Sunday, October 22, 2006


Deepavali – The Festival of Lights

Deepavali-The festival of lights is celebrated on Amavasya, the 15th day of the dark fortnight of the Hindu month of Ashwin. Each day of the 5 day festival has its own significance with a number of myths, stories and beliefs.


The first day is called “DHANTERAS” or “DHANTRAYODASHI”. The word Dhan means wealth. On this day Lakshmi Puja is performed in the evening when tiny diyas are lit, to drive away the shadows of evil spirits. A very interesting story about this day is of the 16 yr. old son of King Hima. As per his horoscope he was to die of a snakebite on the 4th day of his marriage. On that day his young wife did not allow him to sleep. She laid all her ornaments and lots of gold and silver coins in a big heap at the entrance of her husband’s boudoir and lit innumerable lamps all over the place. And she went on telling stories and singing songs. When Yama, the God of Death, arrived there his eyes got blinded by the dazzle of the brilliant lights and he could’nt enter the Prince’s chamber. So he climbed on top of the heap of ornaments and coins and sat there the whole night listening to the melodious songs. In the morning, he quietly went away. Since then the day of Dhanteras came to be known as the day of “Yamadeepdaan” and lamps are kept lit through the night.

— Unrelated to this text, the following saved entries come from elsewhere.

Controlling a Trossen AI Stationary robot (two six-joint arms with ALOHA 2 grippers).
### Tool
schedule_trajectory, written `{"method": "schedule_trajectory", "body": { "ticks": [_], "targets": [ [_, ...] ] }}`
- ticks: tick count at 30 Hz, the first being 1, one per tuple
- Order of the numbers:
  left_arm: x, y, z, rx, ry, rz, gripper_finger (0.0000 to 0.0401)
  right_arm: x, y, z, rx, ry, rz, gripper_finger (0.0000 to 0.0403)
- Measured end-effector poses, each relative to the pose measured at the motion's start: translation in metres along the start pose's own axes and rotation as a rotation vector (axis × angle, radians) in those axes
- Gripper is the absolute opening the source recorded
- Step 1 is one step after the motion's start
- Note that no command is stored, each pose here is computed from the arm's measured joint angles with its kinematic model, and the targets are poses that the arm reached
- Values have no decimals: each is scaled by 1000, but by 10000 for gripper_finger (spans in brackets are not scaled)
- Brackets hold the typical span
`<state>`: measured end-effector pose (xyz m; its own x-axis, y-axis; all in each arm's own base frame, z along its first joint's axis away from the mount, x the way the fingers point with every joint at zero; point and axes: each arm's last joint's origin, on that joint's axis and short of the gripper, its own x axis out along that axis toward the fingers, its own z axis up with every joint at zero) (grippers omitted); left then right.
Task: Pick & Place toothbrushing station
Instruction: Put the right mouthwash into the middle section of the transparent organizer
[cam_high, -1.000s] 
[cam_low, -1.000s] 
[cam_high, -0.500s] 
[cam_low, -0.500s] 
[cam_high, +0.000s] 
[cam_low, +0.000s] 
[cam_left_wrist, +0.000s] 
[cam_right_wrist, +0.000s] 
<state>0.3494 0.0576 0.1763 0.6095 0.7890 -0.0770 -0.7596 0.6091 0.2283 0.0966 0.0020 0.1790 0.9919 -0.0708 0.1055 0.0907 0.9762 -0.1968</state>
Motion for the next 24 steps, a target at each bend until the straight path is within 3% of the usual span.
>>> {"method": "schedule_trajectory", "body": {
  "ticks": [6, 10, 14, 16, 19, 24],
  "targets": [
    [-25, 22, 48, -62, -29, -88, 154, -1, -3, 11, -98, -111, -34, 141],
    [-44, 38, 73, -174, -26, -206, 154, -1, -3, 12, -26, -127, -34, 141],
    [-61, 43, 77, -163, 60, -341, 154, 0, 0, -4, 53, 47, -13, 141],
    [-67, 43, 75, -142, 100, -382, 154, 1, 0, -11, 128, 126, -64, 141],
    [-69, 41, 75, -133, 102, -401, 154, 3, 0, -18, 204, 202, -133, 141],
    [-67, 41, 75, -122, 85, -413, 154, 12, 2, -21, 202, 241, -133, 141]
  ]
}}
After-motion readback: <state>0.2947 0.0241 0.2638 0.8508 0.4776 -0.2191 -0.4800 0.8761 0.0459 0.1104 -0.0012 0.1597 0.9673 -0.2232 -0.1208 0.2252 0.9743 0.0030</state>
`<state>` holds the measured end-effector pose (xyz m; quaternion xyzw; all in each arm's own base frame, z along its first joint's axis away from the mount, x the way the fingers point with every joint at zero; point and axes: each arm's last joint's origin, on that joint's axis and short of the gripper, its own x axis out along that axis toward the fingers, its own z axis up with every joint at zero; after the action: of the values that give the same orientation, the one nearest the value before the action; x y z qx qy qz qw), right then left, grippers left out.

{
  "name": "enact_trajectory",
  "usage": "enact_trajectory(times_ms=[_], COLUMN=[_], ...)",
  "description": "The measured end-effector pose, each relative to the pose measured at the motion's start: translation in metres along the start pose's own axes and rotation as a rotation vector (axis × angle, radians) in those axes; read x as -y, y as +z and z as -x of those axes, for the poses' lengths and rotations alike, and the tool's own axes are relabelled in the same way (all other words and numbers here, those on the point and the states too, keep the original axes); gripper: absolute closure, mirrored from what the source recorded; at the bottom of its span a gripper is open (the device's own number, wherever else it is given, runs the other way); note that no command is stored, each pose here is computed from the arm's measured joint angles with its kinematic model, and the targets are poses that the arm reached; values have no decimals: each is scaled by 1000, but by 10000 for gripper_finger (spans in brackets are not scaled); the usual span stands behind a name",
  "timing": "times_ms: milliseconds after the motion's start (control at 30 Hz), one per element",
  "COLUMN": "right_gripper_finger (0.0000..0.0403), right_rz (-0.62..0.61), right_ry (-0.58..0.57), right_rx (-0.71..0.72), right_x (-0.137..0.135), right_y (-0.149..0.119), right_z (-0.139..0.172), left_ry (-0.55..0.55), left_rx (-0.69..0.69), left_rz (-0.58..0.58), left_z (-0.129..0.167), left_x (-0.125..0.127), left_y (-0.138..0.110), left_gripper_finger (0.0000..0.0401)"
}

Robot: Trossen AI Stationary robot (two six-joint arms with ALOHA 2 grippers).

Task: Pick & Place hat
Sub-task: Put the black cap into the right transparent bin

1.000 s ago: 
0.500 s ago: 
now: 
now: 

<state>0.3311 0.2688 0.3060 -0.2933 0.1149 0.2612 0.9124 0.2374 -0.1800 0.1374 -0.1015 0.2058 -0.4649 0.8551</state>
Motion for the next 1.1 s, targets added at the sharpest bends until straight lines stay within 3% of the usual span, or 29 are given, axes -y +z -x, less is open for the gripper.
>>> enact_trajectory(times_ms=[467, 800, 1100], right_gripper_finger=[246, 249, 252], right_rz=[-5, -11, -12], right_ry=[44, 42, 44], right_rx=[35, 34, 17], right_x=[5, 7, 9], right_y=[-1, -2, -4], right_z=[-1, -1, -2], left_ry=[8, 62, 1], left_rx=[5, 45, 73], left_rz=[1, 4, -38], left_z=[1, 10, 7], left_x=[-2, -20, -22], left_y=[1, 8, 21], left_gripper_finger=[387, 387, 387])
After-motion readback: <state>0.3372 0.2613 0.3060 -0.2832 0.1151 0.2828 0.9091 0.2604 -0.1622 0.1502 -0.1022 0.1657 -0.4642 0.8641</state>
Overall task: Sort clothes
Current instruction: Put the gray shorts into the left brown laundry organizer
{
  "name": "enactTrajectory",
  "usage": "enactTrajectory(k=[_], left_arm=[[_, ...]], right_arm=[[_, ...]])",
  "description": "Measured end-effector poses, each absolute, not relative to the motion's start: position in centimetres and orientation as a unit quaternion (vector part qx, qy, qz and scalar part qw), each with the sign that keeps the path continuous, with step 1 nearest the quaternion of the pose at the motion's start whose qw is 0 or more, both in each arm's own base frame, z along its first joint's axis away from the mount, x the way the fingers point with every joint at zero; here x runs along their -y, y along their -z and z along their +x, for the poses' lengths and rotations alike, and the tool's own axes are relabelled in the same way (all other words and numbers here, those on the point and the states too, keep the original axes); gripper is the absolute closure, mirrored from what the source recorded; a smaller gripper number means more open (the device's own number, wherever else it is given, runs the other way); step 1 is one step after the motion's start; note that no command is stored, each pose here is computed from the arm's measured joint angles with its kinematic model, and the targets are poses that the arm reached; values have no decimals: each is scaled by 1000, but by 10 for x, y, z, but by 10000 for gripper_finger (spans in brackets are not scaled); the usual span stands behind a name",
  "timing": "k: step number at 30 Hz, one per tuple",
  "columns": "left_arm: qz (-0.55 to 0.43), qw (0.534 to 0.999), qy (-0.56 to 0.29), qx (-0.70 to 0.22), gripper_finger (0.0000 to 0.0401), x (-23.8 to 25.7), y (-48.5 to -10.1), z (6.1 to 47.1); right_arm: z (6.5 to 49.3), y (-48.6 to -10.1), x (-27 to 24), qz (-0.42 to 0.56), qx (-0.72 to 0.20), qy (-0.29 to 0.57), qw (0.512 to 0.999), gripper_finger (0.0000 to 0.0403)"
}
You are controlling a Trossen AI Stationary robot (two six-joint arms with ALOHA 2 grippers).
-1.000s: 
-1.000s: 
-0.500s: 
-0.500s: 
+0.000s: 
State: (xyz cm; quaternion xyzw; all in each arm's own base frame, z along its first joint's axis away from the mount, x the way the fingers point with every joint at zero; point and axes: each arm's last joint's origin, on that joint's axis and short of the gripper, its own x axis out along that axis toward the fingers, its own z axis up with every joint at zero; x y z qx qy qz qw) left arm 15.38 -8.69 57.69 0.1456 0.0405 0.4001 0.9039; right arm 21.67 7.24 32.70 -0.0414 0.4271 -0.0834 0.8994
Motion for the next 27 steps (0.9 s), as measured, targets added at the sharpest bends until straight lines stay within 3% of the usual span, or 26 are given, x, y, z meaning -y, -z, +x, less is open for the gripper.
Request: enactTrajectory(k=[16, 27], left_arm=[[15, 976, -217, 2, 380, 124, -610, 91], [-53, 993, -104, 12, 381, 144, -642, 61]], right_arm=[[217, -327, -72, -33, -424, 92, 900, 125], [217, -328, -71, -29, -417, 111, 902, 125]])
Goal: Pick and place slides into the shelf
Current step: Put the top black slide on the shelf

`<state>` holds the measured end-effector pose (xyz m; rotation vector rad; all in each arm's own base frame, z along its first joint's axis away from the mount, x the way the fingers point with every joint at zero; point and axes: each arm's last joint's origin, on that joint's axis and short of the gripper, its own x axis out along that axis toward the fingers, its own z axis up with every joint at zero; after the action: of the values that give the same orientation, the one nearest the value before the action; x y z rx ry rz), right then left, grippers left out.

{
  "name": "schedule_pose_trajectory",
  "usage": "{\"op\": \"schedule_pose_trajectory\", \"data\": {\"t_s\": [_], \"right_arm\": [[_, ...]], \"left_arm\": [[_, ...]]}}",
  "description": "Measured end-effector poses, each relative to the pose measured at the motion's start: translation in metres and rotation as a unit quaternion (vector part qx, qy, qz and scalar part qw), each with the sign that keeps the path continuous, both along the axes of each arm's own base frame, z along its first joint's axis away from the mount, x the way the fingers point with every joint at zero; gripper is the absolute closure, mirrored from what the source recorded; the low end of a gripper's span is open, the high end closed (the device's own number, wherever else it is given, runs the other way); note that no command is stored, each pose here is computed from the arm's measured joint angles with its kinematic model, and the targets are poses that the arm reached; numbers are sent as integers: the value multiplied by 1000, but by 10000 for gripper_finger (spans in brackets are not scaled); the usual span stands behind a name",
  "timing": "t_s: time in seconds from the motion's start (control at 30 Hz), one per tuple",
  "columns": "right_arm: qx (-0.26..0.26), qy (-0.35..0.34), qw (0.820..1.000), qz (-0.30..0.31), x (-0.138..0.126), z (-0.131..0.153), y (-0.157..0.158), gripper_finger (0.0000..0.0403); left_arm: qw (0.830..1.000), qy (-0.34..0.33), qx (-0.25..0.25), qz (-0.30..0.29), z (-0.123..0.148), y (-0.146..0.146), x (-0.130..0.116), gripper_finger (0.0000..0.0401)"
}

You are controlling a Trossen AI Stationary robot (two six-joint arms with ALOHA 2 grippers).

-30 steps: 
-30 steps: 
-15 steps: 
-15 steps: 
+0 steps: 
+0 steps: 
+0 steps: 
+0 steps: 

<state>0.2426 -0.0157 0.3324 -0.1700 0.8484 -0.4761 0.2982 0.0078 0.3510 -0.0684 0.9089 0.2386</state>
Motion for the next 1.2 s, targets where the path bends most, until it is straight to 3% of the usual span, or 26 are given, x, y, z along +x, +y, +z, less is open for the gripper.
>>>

The second day known as NARAKACHATURDASHI, marks the defeat of the demon Naraka by Lord Krishna and his wife Satyabhama.

The “Puranas” have it that Naraka, son of Bhudevi, acquired immense power from blessings given by Lord Brahma after a severe penance. He soon unleashed a reign of terror in his kingdom. Naraka could not be easily killed as he had a boon that he would face death only at the hands of his mother Bhudevi. Krishna asks his wife Satyabhama, the reincarnation of Bhudevi, to be his charioteer in the battle with Naraka. When Krishna feigns unconciousness after being hit by an arrow of Naraka, Satyabhama takes the bow and aims at Naraka, killing him instantly. The slaying of Naraka by Satyabhama could also be taken to interpret that parents should not hesitate to punish their children when they stray onto the wrong path. The message of Naraka chaturdashi is that the good of society shoud always prevail over one’s own personal bonds.

Krishna , after his victory over Naraka came home early, on the morning of Narakachaturdashi day. The womenfolk massaged scented oil all over his body to wash away the filth. Since then the custom of taking bath of taking bath before sunrise with perfumed “uptan” on this day has become a traditional practice.


The third day of the festival of Diwali is the most important day of Lakshmi-Puja which is entirely devoted to the propitiation of Goddess Lakshmi. It is believed that on this day Goddess Lakshmi would be in her benevolent mood and fulfill the wishes of her devotees. So those who worship Goddess Lakshmi on this day would be bestowed with all the riches.

Also on this very day the Sun enters his second course and passes Libra which is represented by the balance or scale. Hence, this design of Libra is believed to have suggested the balancing of accounts books and their closing. For the business community, Diwali marks the worship of Goddess Lakshmi and also the beginning of the new financial year.

This day is also celebrated as the return of Lord Ram along with Sita & Lakshman, after 14 years of exile and his victory over Ravana. To celebrate his return to ayodhya, his subjects illuminated the kingdom with innumerable twinkling diyas and converted the amavasya night into a bright day.


The fourth day is Padwa or Varshapratipada which marks the coronation of King Vikramaditya and Vikram-Samvat was started from this Padwa day. It is also marked as the beginning of the Hindu New Year and as a brand new beginning for all. Govardhan Puja is also performed on this day as Lord Krishna saved his Gokul from Indra’s anger by lifting up the Govardhan Mountain with one finger.

Goddess Lakshmi is worshipped in every Hindu household and her blessings are sought for success and happiness. This day is looked upon as the most auspicious day to start any new venture.


The fifth and final day of Diwali is known as “Bhaiyya-Dhuj”. As legend goes Yamraj, the God of Death visited his sister Yami on this day. She put the auspicious tilak on his forehead, garlanded him and fed him with special dishes and both of them ate the sweets, talked and enjoyed. As a parting gift, Yama gave her a special gift. In return Yami also gave him a lovely gift which she had made with her own hands. That day, Yama announced that anyone who receives a tilak from his sister will always prosper. Since then this day is also known by the name “Yama-Dwitiya” and is observed as symbol of love between brothers and sisters.

Thus Diwali projects the rich and glorious past of our country and teaches us to uphold the true values of life.